--- AIM OF THE TASK ---
Look through the listing below and give the number of lines in which "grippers" occurs, nothing more.

--- PROVIDED DATA ---
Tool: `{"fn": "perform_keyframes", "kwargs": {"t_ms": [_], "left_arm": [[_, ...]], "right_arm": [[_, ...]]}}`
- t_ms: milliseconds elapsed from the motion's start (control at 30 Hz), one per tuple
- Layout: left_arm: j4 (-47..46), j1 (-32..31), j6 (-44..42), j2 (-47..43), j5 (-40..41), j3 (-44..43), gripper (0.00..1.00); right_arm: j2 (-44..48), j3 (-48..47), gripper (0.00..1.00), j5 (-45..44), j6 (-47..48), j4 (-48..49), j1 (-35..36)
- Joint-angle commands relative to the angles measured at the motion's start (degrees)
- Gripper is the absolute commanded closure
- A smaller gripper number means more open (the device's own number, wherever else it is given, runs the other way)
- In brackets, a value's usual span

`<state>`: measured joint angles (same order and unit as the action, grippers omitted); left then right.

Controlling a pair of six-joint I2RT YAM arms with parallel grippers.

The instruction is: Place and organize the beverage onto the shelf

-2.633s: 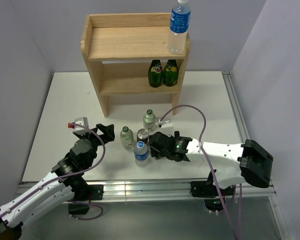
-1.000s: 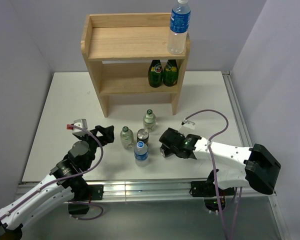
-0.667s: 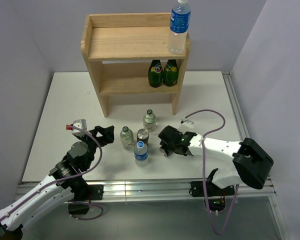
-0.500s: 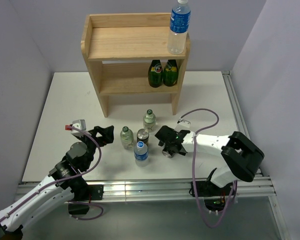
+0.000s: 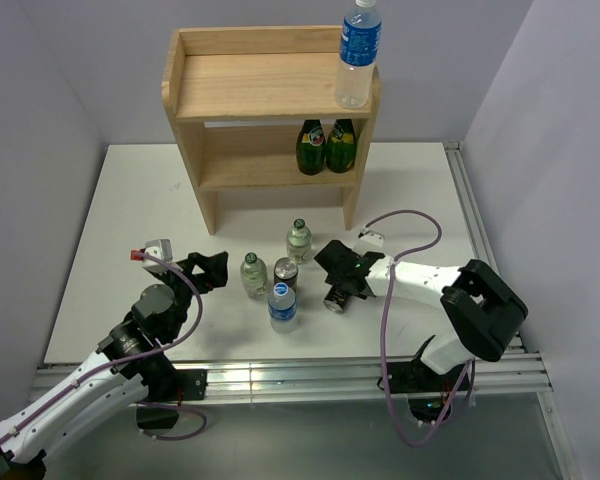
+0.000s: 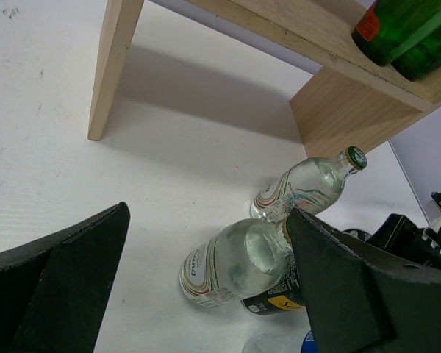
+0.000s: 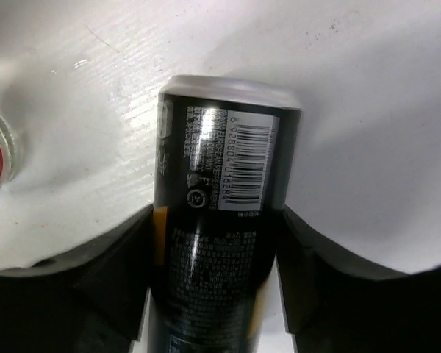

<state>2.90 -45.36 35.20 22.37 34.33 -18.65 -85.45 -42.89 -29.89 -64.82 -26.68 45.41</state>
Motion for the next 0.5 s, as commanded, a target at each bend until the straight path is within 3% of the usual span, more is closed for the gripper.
{"fn": "perform_keyframes", "kwargs": {"t_ms": [0, 67, 233, 267, 300, 467], "left_arm": [[-0.5, -0.2, 0.3, 0.1, -0.4, 0.0, 0.03], [-0.4, -0.2, 0.3, 0.1, -0.4, -0.1, 0.03], [-0.1, -0.3, 0.6, -0.1, 0.0, -0.1, 0.03], [-0.1, -0.3, 0.5, -0.3, 0.1, 0.0, 0.03], [-0.1, -0.2, 0.5, -0.1, 0.2, 0.0, 0.03], [-0.6, -0.3, 0.3, 1.1, 0.7, -0.1, 0.03]], "right_arm": [[1.7, 0.7, 0.43, -0.4, 1.8, 2.9, -1.5], [0.6, 0.9, 0.49, 0.4, 2.2, 3.6, -2.1], [-1.3, 1.8, 0.75, 3.6, 3.0, 6.6, -2.2], [-1.6, 2.0, 0.83, 4.0, 3.3, 7.2, -2.2], [-1.6, 2.5, 0.99, 4.3, 3.2, 7.3, -2.2], [4.8, 2.8, 1.0, 0.4, 3.1, 5.9, -0.9]]}}
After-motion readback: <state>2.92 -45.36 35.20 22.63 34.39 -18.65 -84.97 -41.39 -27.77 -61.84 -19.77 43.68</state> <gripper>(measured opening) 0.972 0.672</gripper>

--- RESPONSE AREA ---
2